私の実験に付き合ってもらったオーロカくんならわかるけど、なんでなんの被害も受けていないアントン君がその色を見せるんだろう。
「アントンくん、もういっしゅうかんも休んでいるよね。わたしようすが気になって今日はおみまいにきたんだけど…でも元気そうだね?」
「……」
「顔色は悪いけど、外にでようとしてたんでしょ?体調がいいから、外にでようとしたんだよね」
「……」
「ねー!わたしの声、聞こえてるー!?」
「……」
だめだ。顔色が悪くなっていくだけで、まったく声が返ってこない。やっぱり体調が悪いのかな?
「ねぇ見て!3つ花かんむりを作ってきたの!はやく良くなってほしいって思ってね!」
花冠を持ち上げながら近づいていくと、限界だったのかアントン君はふらりと後ろに倒れて、地面に尻もちをついた。けれど恐怖と絶望に満ちた目は変わらず私に向けられている。それは私が目の前にきても変わらなかった。
「ねぇ」
腰を下ろして地面に膝をつけて、視線を合わせてじーっと、アントンくんの目を見つめる。何度見ても、その目は恐怖に満ちている。勘違いじゃないと確信した。
「……な、なに?」
「わたしのこと、こわい?」
「……う、ん」
こくこくと、震えながらアントン君は首を縦に振る。

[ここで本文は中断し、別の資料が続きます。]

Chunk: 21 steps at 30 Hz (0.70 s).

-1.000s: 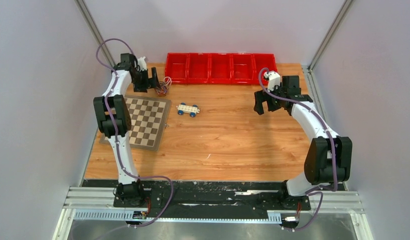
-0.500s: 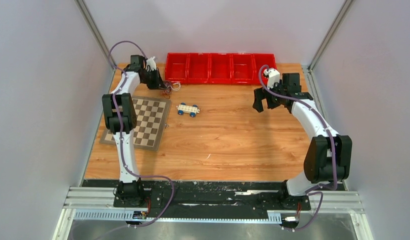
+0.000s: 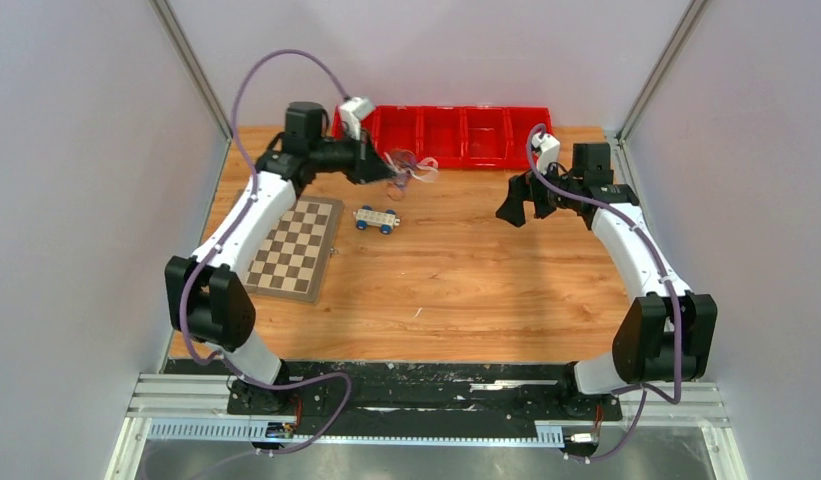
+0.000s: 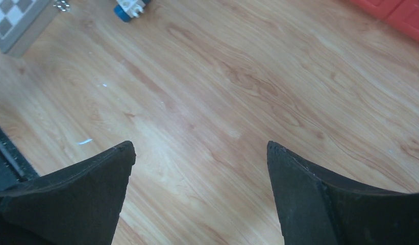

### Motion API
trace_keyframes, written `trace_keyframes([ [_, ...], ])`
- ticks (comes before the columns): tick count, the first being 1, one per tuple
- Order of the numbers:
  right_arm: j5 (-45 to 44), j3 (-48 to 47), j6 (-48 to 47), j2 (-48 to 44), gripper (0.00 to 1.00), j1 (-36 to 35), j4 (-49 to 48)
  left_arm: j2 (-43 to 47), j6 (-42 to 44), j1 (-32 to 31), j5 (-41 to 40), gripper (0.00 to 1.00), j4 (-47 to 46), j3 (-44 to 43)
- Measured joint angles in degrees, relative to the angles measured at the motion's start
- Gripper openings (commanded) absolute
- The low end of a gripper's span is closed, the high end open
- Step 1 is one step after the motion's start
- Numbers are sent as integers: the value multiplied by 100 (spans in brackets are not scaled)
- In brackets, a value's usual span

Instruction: Untangle the cables

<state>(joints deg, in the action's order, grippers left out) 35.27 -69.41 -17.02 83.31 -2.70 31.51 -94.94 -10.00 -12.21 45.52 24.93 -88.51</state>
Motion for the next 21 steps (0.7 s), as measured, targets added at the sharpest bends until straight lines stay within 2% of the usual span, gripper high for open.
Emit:
trace_keyframes([
  [1, 140, -35, -2, -17, 99, 0, 87, 122, -68, -282, 116, 10, -164, 122],
  [2, 245, -46, -9, -17, 99, 0, 140, 190, -149, -549, 225, 25, -361, 280],
  [4, 350, -35, -42, -15, 99, 0, 313, 199, -363, -1001, 361, 45, -791, 719],
  [6, 424, 26, -114, -26, 98, 0, 461, 61, -584, -1220, 417, 56, -1049, 1117],
  [10, 468, 372, -267, -87, 93, 0, 667, -459, -903, -1207, 380, 66, -1134, 1707],
  [17, 538, 756, -369, 151, 77, -20, 925, -699, -892, -1029, 343, 66, -1060, 2203],
  [21, 669, 765, -345, 522, 75, -101, 911, -699, -872, -1137, 380, 67, -1196, 2382],
])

私はそれを聞いて首を傾げた。
「なんで?」
「……え、」
「わたし、アントンくんになにもひどいことしてないし、なにもひどいこと言ってないよね?アントンくんから嫌われる理由って、なにかな」
「な、なにって!お前はアニキにあんな、あんな恐ろしいことしたじゃないか!」
「うん。たしかにあなたのお兄ちゃんにはひどいことしたよ?」
「だからだよ!俺はだまって、それを見てたんだよ!」
ハーハーと荒い息遣いをしながら、アントン君は私を睨みつける。目には恐怖と一緒に、強い怒りが宿った。
「た、たしかにアニキはおまえをぶった!それはさいていだと思う!け、けどそのしかえしにあんな、あんなひどいことする必要はなかっただろ!?いまでもアニキはあの時のことが忘れられなくて、まいばんうなされてるんだよ!」
「そうなんだ」
「そ、そうなんだ、って…」
「なぐった仕返しに受けるくつうにしては、ちょっとかじょうだったよね。それはわかってたんだ。たぶんこういしょうも残るだろうなーって」
「……」
それはやった時にわかってた。
「でもかくにんはとっていたし、3日くらいたてばまた元気になるだろうって思ってたの。体も元に戻したし、ちょっと気持ちが凹んでいたとしてもよく眠ってよく食べてを繰り返したまた私に絡めるくらい、元気になっているだろうって」
「……」
「でも1週間たってもでてこないから、これは元気づけてあげないとダメかなって思って、今日はお見舞いにきたんだ。ごめんね。まさか1週間たっても持ち直せないなんて思ってなかったから…」
寒いのか、体を小刻みに震わせるアントンくんを安心させるために、きゃははと軽く笑いながら声をかけていると、突然に閃いた。アントンくんが私を怖がっているのは、兄のオーロカ君が私をいまだに怖がっているからかもしれないと。
生前、私はお父さんが毎日毎日悪口を言っている相手を、会って話したこともないのに嫌いになったことがある。
その人は財務官で、お父さんが遊ぶために使いたいお金を国のために使うと言って、使わせないように邪魔をしていた。お父さんはそれが不満だったみたい。
今振り返って考えてみればもちろん、悪いのはお父さんだ。でもその時の私の世界はお父さんとお母さんが全てで、その2人を邪魔する奴はみんな悪い奴だと思っていた。
ただ『大切な人が嫌っているから』『悪い奴に違いない』となんの根拠もなく信じた。私はその思い出を振り返り、アントン君に再び向き直った。
「アントンくん。この花かんむりを見て。自分で言うのもなんだけど、よくできてるでしょ?」
「……」
「わたしね。友達のイヴちゃんに作り方を教わって、あなたたち3兄弟のことを想いながら作ったの。また会いたいな、仲良くはできないかもしれないけどいっしょにじゅぎょうを受けたいなって」
「……」
「アントンくんに、これはあずけるね。わたしからじゃダメなら、あなたからお兄ちゃんに渡してあげて。またね」
アントンくんの足元に3つ花冠を置いて、私は門から離れた。お見舞いは相手を想う気持ちが大事だと、生前のお母さんは言っていた。
今のアントン君に無理に気持ちを押しつけても、パニックにさせてしまうだけだろう。時間をおいてゆっくりと、私という人間を知ってもらえばいい。
ポケットに入れていた飴玉を口の中に放り込む。ゆっくりとゆっくりと、甘みが口の中に広がっていくのを楽しみながら、帰路に着いた。